[Solved, kinda] Strange crash/reboot and CMOS corruption only with F@H

A forum for discussing FAH-related hardware choices and info on actual products (not speculation).

Moderator: Site Moderators

Forum rules
Please read the forum rules before posting.
gunnarre
Posts: 567
Joined: Sun May 24, 2020 7:23 pm
Location: Norway

Re: Strange crash and CMOS corruption after switching to 308

Post by gunnarre »

Marius wrote:For example, I ran FurMark, which really taxes the GPU, while at the same time running its "CPU Burner" benchmark in the background, with 32 threads @100% utilization, for 10 hours.
Unless Furmark's CPU Burner does AVX, AVX_256 and AVX_512 loads, then it's not a realistic benchmark for folding or other vector operations.
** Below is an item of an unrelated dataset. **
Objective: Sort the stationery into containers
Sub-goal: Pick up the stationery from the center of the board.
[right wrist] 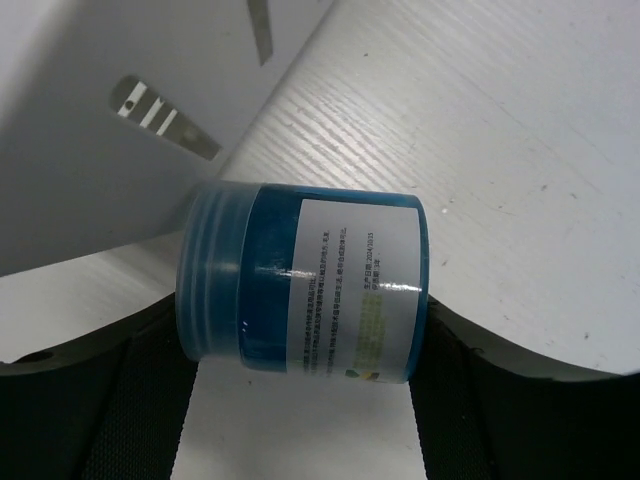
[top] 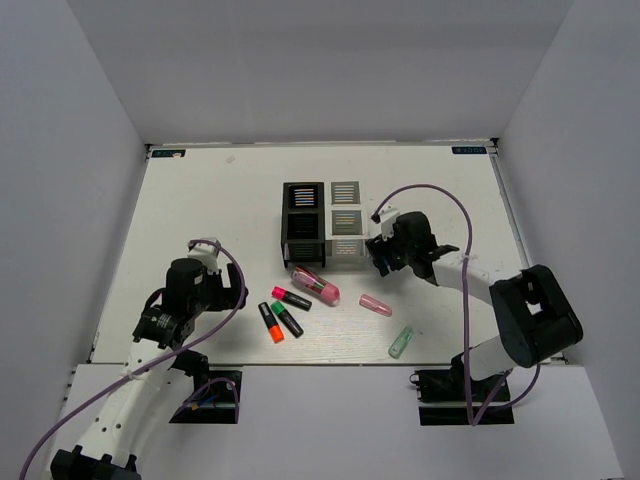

Please try Prime95's AVX tests alone or at the same time as the Furmark GPU benchmark if you want to replicate a similar load as folding.
Image
Online: GTX 1660 Super, GTX 1080, GTX 1050 Ti 4G OC, RX580 + occasional CPU folding in the cold.
Offline: Radeon HD 7770, GTX 960, GTX 950
Marius
Posts: 34
Joined: Thu Nov 04, 2021 3:08 am

Re: Strange crash and CMOS corruption after switching to 308

Post by Marius »

@gunnarre

I just ran a 17-hour stress test as you suggested, with Prime95 AVX on the CPU and FurMark on the GPU. The PC was drawing about 650W as measured by the AX1600i PSU. There were no problems, and the PC didn't crash/reboot as it does with the F@H client. So it seems really stable hardware wise. But thanks for yet another idea for testing.
JimF
Posts: 652
Joined: Thu Jan 21, 2010 2:03 pm

Re: Strange crash and CMOS corruption after switching to 308

Post by JimF »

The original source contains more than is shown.